The Fed is out with an emergency rate cut of 50 basis points.
If you were trapped in long positions, this is your early Christmas present for 2020. Monday, I wrote that my ultimate upside target for the SPDR S&P 500 ETF (SPY) was $310 to $312. Here we are... essentially. The initial spike took us above that range by almost two dollars, but it didn't last more than two minutes.
The bigger questions: What if we go red? How bad does the Fed see things getting?
I understand supply chain concerns with many businesses in China closing temporarily, but this emergency cut speaks to the notion that the Fed believes the same may occur in the United States and/or continue longer in China.
Is the move to help interest-rate sensitive smaller companies that could suddenly find themselves in violation of debt covenants should business fall off for several quarters? Will the cut open up the possibility for companies to refinance debt at lower rates or potentially take on new debt at lower rates? Fresh capital could help a company weather the storm, and potentially take advantage of the opportunities depressed prices may bring.
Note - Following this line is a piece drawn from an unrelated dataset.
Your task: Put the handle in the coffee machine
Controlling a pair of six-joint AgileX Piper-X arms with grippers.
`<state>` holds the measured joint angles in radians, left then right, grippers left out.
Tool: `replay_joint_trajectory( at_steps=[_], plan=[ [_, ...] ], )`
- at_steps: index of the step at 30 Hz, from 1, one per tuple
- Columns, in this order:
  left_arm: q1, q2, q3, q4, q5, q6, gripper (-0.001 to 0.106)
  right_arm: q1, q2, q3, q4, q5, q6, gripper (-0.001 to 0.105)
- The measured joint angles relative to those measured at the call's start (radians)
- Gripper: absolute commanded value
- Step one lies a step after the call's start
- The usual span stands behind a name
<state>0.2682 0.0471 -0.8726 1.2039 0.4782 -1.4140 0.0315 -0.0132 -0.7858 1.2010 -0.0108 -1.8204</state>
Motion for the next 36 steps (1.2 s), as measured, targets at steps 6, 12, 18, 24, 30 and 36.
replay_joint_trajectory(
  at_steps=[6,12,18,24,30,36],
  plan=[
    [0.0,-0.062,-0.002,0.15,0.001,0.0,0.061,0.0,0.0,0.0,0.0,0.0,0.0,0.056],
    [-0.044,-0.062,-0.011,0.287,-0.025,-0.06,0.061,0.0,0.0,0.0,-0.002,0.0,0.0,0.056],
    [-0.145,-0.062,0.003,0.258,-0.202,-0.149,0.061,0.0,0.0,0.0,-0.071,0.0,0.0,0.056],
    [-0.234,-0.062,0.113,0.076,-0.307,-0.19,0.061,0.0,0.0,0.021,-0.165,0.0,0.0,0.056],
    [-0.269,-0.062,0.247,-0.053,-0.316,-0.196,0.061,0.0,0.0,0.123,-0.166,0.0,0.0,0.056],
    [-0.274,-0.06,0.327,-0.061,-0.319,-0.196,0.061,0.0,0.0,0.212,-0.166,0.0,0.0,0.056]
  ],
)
We'll get a little more insight from the Tuesday morning Powell press conference, but this rate cut is only going to add to uncertainty and volatility. The proximate cause for the move can be spun by either bulls or bears in their favor, but ultimately the price action is going to tell us what the money believes here.
Ultimately, it should create another round of consumers refinancing their personal debt and mortgages. That could have a positive impact on spending in the second half of the year. I don't think we want to see it push home prices higher though given that rates don't really have anywhere to go but up from these new levels. They could remain flat, and that would be fine, but if we see a push higher in prices, the eventual rise in rates could become crippling.
I view this as an ineffective overreaction providing a possible short-term benefit of six to 12 months but increasing long-term economic risks higher once the impact of the virus wanes.
With (SPY) highs around $313.50 and lows around $305.50 (5 minute closing bars), everywhere in between feels like a crapshoot Tuesday. I'd rather wait for more information than jump in front of the press conference long or short.
For open positions, I'd prefer a hedge or collar strategy and let this play out for a few days. We've had great opportunities long, short, and intraday over the past week. We're going to get many more as I see it, so why play into one with a big wildcard today? The risk versus reward is all over the map, and that's a game I'll enjoy watching others play.